I think Thorn believes that Duun loves and protects him. And I think Duun believes that he loves Thorn. And I think Cherryh believes that she’s portraying a loving and protecting relationship that has been forced into harshness by circumstance. But their relationship is really one of toxic abuse and manipulation.
When they move to the city, Thorn finally gets to have company his own age; he is put into an actual classroom with four classmates. But they are more his tutors than his peers; they stay aloof from him even as they teach him; and they reinforce for him just how different he is from everyone else. And when Thorn falls for one of his classmates and tries to kiss her, he gets in trouble and she is immediately removed. (To add insult to injury, she is also revealed to have been an agent of the ghotanin, unscrupulous mercenaries who are the rivals of the hatani and who are trying to gain information about Thorn.)

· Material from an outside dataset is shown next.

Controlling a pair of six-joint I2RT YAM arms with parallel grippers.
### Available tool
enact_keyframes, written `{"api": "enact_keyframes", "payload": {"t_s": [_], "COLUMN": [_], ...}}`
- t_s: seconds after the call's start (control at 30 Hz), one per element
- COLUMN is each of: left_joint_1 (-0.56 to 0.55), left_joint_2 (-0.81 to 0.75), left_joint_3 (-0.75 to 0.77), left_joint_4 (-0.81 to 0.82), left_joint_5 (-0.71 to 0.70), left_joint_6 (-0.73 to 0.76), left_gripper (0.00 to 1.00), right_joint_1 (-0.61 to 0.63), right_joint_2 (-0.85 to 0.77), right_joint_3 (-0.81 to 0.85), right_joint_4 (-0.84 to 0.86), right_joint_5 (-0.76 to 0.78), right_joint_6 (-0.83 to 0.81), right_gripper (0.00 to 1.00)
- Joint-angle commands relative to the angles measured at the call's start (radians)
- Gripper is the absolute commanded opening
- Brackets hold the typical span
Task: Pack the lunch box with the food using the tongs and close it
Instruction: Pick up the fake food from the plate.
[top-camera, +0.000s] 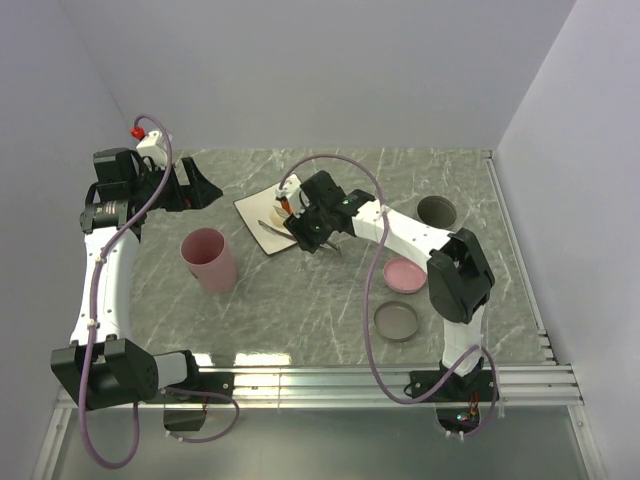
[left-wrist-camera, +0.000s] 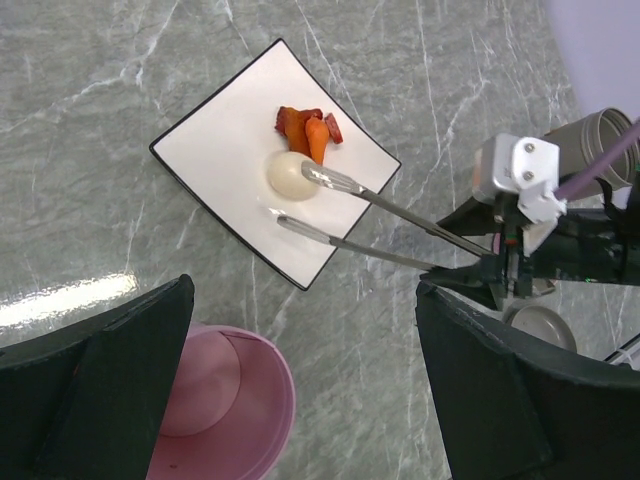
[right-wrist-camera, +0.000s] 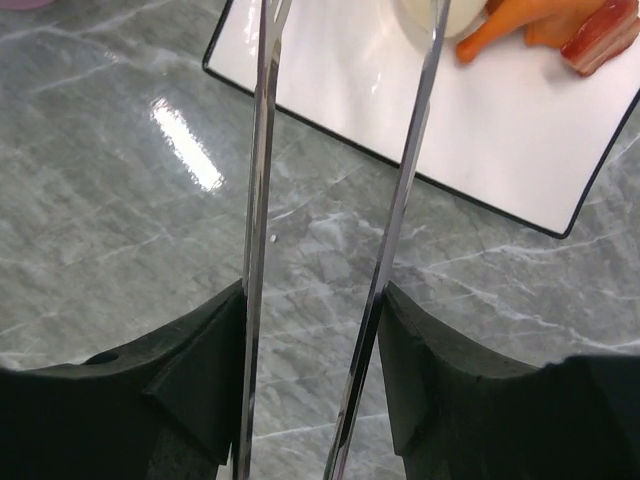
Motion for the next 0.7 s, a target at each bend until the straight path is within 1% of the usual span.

As the nearly irrelevant plot plugs along, eventually, as part of his education, Thorn is forced to learn to reproduce what seem to be nonsense vocalizations, played on tapes, sound for sound. Gradually, though, he realizes that the taped voices are actually speaking a strange language, and the only known source of that language is the tapes that they’re making him memorize. And the more he listens to the tapes, the more he starts to understand them. And his dreams start to match what he hears: he starts to dream about a space station, filled with people like him—humans.
Meanwhile, the ghotani step up their attacks against the hatani, forcing Duun to step up his Thorn timeline, and finally, mercifully, forcing Cherryh to reveal Thorn’s purpose. It turns out that the tapes Thorn was forced to memorize are indeed from humans. Apparently a ship of them arrived at Duun’s planet a very long time ago. Duun’s people accidentally killed them all, but the humans back on Earth are still sending messages in an attempt to reach their long-lost ship. So the hatani created Thorn as a clone based on genetic information taken from the original ship’s passengers, and they hope that he will be able to translate what the human messages are saying—so as to hopefully either serve as an ambassador to broker a peace, or at least warn them when more humans will be coming.
Duun takes Thorn up into space, to a space station, to interpret the new messages being received from Earth by the station’s radio. And there, after about 150 pages of the total 175 or so, Duun stops manipulating and playing needless mind games, and finally gives Thorn a little honesty.
But it is about 149 pages too late. And I barely was able to make it that far as it was. Most of the time, while reading this book, I would read one paragraph and then, before I got very far into the next one, find myself zoning out, looking up, reading the ads on the bus, making grocery lists in my head.
Sometimes it was because of the unrelentingly, needlessly cruel relationship between Duun and Thorn. It was a life that kept Thorn constantly off balance, with Duun one moment seemingly on the verge of kindness and then the next moment spinning off into anger and violence. Thorn lives in desperation; he hates Duun, but is terrified of being abandoned on a world where he knows no one else. All of his needs for trust and friendship and kindness and love are denied and invalidated.
And other times it was because I just did not care. Neither one of the main characters is in any way appealing, and neither one gave me any reason to want to find out what happened to him. And, in fact, nothing ever really does. There is zero reward for sitting through the unremitting cruelty of this dysfunctional relationship.